Screening assays (2024)

3.1. TYPES OF ASSAY

Various types of assay have been developed for use in blood screening over the past three decades. The assays most commonly in use are designed to detect antibodies, antigens or the nucleic acid of the infectious agent. However, not all assays are suitable in all situations and each assay has its limitations which need to be understood and taken into consideration when selecting assays.

The main types of assay used for blood screening are:

  • Immunoassays (IAs):

    Enzyme immunoassays (EIAs)

    Chemiluminescent immunoassays (CLIAs)

    Haemagglutination (HA)/particle agglutination (PA) assays

    Rapid/simple single-use assays (rapid tests)

  • Nucleic acid amplification technology (NAT) assays.

In the context of blood screening, appropriate evaluation is required in selecting the type of assay for each TTI, based on critical assay characteristics, such as sensitivity and specificity, as well as cost and ease of use.

3.1.1. Immunoassays

Immunoassays are assay systems available in several formats that may be used to detect antibody, antigen or a combination of the two. Generally, the simplest antibody detection assays are based on the use of immobilized antigen which captures any specific antibody present in the test sample (indirect IA). Commonly used antigen detection assays are based on the use of immobilized antibody to capture pathogen-specific antigens present in the sample.

Immunoassays can be used in different situations from high through-put laboratories with full automation to medium-sized laboratories with semi-automation to small laboratories, such as those in remote areas, which conduct a small number of tests manually.

Enzyme immunoassays (EIAs) and chemiluminescent immunoassays (CLIAs)

Enzyme and chemiluminescent immunoassays are currently the most commonly used assays for screening donated blood for TTIs. The design of EIAs and CLIAs is similar and they differ only in the mode of detection of immune complexes formed – colour generation in EIAs and measuring light produced by a chemical reaction in CLIAs. Any of these types of IA with high sensitivity will generally detect the target markers of infection required if they have been properly evaluated for blood screening and are then used within a quality environment.

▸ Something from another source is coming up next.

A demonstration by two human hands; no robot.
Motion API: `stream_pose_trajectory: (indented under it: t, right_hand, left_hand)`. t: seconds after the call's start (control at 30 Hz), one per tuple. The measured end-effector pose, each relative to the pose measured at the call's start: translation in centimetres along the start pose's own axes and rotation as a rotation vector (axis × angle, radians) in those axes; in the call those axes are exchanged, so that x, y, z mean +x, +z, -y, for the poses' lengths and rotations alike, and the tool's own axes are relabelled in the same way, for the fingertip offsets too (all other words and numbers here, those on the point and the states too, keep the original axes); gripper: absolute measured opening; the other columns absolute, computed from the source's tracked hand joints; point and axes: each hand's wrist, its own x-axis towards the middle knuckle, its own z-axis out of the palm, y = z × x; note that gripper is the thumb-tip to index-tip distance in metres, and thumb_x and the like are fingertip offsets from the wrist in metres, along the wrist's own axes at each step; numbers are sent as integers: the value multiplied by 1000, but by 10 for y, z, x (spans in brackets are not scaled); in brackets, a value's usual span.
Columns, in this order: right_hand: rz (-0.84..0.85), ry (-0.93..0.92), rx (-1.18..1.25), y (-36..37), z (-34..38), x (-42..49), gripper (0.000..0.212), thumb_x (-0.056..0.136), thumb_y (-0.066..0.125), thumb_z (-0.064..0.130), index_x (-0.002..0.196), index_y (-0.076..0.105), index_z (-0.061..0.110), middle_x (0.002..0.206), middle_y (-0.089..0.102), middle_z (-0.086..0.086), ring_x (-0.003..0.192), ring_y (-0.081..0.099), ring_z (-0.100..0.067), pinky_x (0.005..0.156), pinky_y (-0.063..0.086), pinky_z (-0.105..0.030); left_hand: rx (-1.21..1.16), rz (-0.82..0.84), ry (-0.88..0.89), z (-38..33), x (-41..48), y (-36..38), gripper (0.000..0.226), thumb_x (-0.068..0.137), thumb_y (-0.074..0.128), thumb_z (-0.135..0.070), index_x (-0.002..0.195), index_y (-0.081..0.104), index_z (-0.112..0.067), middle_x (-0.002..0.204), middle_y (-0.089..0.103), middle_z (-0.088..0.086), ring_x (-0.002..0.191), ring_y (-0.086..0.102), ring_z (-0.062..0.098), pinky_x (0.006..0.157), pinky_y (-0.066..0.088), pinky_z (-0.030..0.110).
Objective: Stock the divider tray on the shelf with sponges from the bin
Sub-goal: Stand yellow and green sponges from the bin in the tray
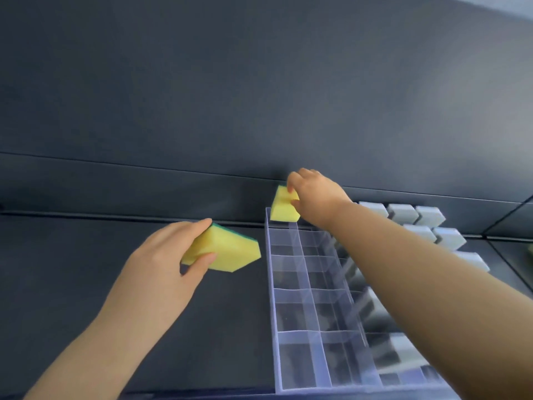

EIAs and CLIAs are suitable for the screening of large numbers of samples and require a range of specific equipment. These assays may be performed either manually or on non-dedicated automated assay processing systems (open system). They may also be manufactured specifically to operate on specific dedicated automated systems (closed system).

EIAs and CLIAs have different solid phases to immobilize the antigen or antibody. Most commonly, the solid phases used are:

  • Base and sides of a polystyrene microwell

  • Surface of polystyrene or other material

  • Micro-particles

  • Surfaces of specific dedicated disposable devices used in automated self-contained assay systems; these vary according to the manufacturer, but are usually polystyrene

  • Strips of nylon or nitro-cellulose membrane, specifically used in Western blots and line assays.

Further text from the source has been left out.